IS the above statement correct? Please let me know
ray.wurlod
Participant
Posts: 54607
Joined: Wed Oct 23, 2002 10:52 pm
Location: Sydney, Australia
Contact:

Post by ray.wurlod »

The answer is a definite maybe. What does "brached" mean?

It depends also on many factors, not all of them internal to DataStage, such as whether CPU cycles have to be expended on paging activities as each process exhausts its timeslice and gets another one. So one of the factors is how the operating system CPU scheduler is configured - whether it favours foreground or background processing.

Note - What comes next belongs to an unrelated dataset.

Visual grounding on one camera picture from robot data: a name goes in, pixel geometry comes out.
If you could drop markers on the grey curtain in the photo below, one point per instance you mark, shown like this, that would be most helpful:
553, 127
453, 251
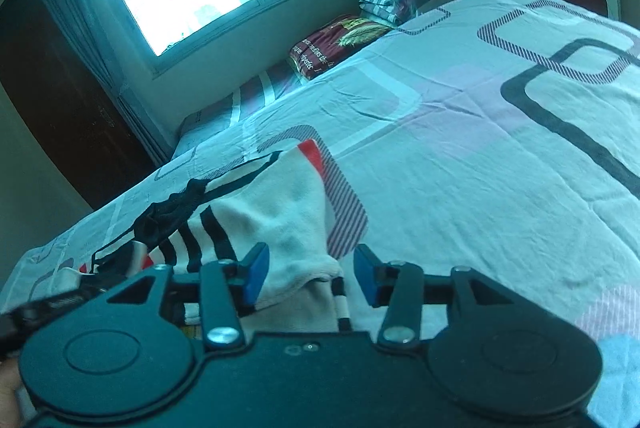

There are myriad other potential factors.
IBM Software Services Group
Any contribution to this forum is my own opinion and does not necessarily reflect any position that IBM may hold.
just4u_sharath
Premium Member
Premium Member
Posts: 236
Joined: Sun Apr 01, 2007 7:41 am
Location: Michigan

CPU CYCLES

Post by just4u_sharath »

ray.wurlod wrote:The answer is a definite maybe. What does "brached" mean?

It depends also on many factors, not all of them internal to DataStage, such as whether CPU cycles have to be expended on paging activities as each process exhausts its timeslice and gets another one. So one of the factors is how the operating system CPU scheduler is configured - whether it favours foreground or background processing. There are myriad other potential factors.
How can we find out the number of CPUS assigned to each logical node.
I heard ascential charges companies based on number of CPU cycles the company use. If this is the case, for every job companies can use as many as logical nodes so that the job runs very fast at the same cost. Am i right?
Also Each logical node is assigned to 2 or more CPUS. Ascential recommends 2 CPUS. how can we find out this information. Is there any unix command to know how many CPUS are there under specific Node.
ray.wurlod
Participant
Posts: 54607
Joined: Wed Oct 23, 2002 10:52 pm
Location: Sydney, Australia
Contact:

Post by ray.wurlod »

Licensing for DataStage is based on the number of CPUs, not on the number of CPU cycles.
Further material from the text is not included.